Leave the pictures behind and reproduce every line of the listing exactly.

THE DATA Start Marker

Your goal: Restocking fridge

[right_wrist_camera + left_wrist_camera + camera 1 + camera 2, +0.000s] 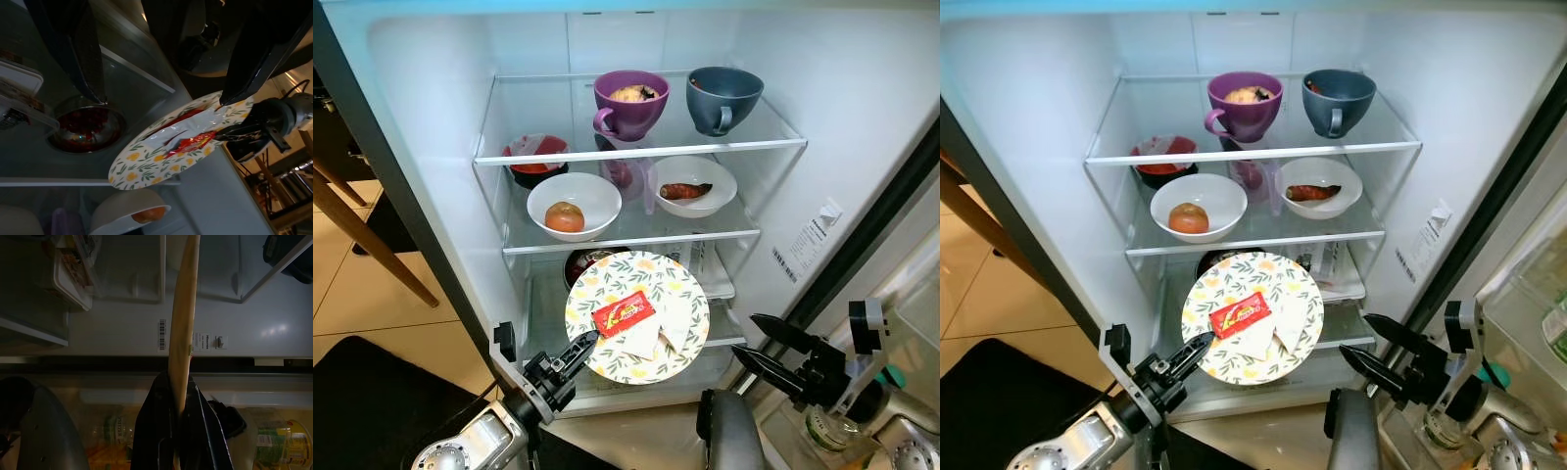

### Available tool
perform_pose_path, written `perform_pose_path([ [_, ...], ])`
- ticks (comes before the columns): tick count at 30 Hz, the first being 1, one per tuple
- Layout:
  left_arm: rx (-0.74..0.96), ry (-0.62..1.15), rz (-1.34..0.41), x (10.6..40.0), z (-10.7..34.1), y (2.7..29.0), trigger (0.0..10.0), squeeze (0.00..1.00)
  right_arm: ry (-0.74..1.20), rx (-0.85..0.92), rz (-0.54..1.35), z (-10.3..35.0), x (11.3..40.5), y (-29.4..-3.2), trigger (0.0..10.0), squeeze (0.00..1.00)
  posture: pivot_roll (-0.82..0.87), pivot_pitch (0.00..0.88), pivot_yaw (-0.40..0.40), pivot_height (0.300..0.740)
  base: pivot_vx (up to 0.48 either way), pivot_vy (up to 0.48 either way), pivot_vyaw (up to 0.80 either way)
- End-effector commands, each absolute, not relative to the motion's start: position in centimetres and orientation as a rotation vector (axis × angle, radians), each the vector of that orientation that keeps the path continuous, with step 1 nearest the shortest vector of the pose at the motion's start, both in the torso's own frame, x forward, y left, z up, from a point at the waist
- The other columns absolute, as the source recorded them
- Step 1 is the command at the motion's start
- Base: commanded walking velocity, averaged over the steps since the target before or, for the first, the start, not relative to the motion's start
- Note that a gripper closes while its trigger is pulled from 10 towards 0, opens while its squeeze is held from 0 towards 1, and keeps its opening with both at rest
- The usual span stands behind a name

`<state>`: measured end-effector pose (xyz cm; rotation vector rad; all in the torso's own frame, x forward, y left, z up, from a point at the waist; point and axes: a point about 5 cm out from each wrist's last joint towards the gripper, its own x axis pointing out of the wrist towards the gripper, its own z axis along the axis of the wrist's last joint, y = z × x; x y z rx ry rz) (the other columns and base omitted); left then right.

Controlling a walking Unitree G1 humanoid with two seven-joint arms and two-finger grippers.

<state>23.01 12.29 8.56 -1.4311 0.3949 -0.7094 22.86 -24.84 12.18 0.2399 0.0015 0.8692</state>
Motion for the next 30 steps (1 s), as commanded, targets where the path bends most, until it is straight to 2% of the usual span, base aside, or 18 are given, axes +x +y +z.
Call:
perform_pose_path([
  [1,-1.477,0.36,-0.735,23.1,9.1,11.4,10.0,0.0,-0.08,0.218,0.846,13.7,22.9,-25.6,10.0,0.0,-0.05,0.114,0.015,0.375,0.0,0.0,0.0],
  [15,-1.49,0.346,-0.755,23.6,9.9,10.7,10.0,0.0,-0.065,0.271,0.887,12.5,22.8,-23.5,10.0,0.0,-0.06,0.112,0.022,0.375,0.0,0.0,0.0],
  [23,-1.499,0.344,-0.749,23.7,9.8,10.7,10.0,0.0,-0.016,0.305,1.068,12.2,22.2,-20.5,10.0,0.0,-0.06,0.113,0.018,0.375,0.0,0.0,0.0],
  [30,-1.501,0.345,-0.747,23.7,9.8,10.6,10.0,0.0,0.07,0.246,1.094,10.8,22.1,-19.5,10.0,0.0,-0.06,0.112,0.015,0.375,0.0,0.0,0.0],
])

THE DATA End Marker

**OUTPUT OF THE TASK**.
Your goal: Restocking fridge

[right_wrist_camera + left_wrist_camera + camera 1 + camera 2, +0.000s] 

### Available tool
perform_pose_path, written `perform_pose_path([ [_, ...], ])`
- ticks (comes before the columns): tick count at 30 Hz, the first being 1, one per tuple
- Layout:
  left_arm: rx (-0.74..0.96), ry (-0.62..1.15), rz (-1.34..0.41), x (10.6..40.0), z (-10.7..34.1), y (2.7..29.0), trigger (0.0..10.0), squeeze (0.00..1.00)
  right_arm: ry (-0.74..1.20), rx (-0.85..0.92), rz (-0.54..1.35), z (-10.3..35.0), x (11.3..40.5), y (-29.4..-3.2), trigger (0.0..10.0), squeeze (0.00..1.00)
  posture: pivot_roll (-0.82..0.87), pivot_pitch (0.00..0.88), pivot_yaw (-0.40..0.40), pivot_height (0.300..0.740)
  base: pivot_vx (up to 0.48 either way), pivot_vy (up to 0.48 either way), pivot_vyaw (up to 0.80 either way)
- End-effector commands, each absolute, not relative to the motion's start: position in centimetres and orientation as a rotation vector (axis × angle, radians), each the vector of that orientation that keeps the path continuous, with step 1 nearest the shortest vector of the pose at the motion's start, both in the torso's own frame, x forward, y left, z up, from a point at the waist
- The other columns absolute, as the source recorded them
- Step 1 is the command at the motion's start
- Base: commanded walking velocity, averaged over the steps since the target before or, for the first, the start, not relative to the motion's start
- Note that a gripper closes while its trigger is pulled from 10 towards 0, opens while its squeeze is held from 0 towards 1, and keeps its opening with both at rest
- The usual span stands behind a name

`<state>`: measured end-effector pose (xyz cm; rotation vector rad; all in the torso's own frame, x forward, y left, z up, from a point at the waist; point and axes: a point about 5 cm out from each wrist's last joint towards the gripper, its own x axis pointing out of the wrist towards the gripper, its own z axis along the axis of the wrist's last joint, y = z × x; x y z rx ry rz) (the other columns and base omitted); left then right.

Controlling a walking Unitree G1 humanoid with two seven-joint arms and two-finger grippers.

<state>23.01 12.29 8.56 -1.4311 0.3949 -0.7094 22.86 -24.84 12.18 0.2399 0.0015 0.8692</state>
Motion for the next 30 steps (1 s), as commanded, targets where the path bends most, until it is straight to 2% of the usual span, base aside, or 18 are given, axes +x +y +z.
Call:
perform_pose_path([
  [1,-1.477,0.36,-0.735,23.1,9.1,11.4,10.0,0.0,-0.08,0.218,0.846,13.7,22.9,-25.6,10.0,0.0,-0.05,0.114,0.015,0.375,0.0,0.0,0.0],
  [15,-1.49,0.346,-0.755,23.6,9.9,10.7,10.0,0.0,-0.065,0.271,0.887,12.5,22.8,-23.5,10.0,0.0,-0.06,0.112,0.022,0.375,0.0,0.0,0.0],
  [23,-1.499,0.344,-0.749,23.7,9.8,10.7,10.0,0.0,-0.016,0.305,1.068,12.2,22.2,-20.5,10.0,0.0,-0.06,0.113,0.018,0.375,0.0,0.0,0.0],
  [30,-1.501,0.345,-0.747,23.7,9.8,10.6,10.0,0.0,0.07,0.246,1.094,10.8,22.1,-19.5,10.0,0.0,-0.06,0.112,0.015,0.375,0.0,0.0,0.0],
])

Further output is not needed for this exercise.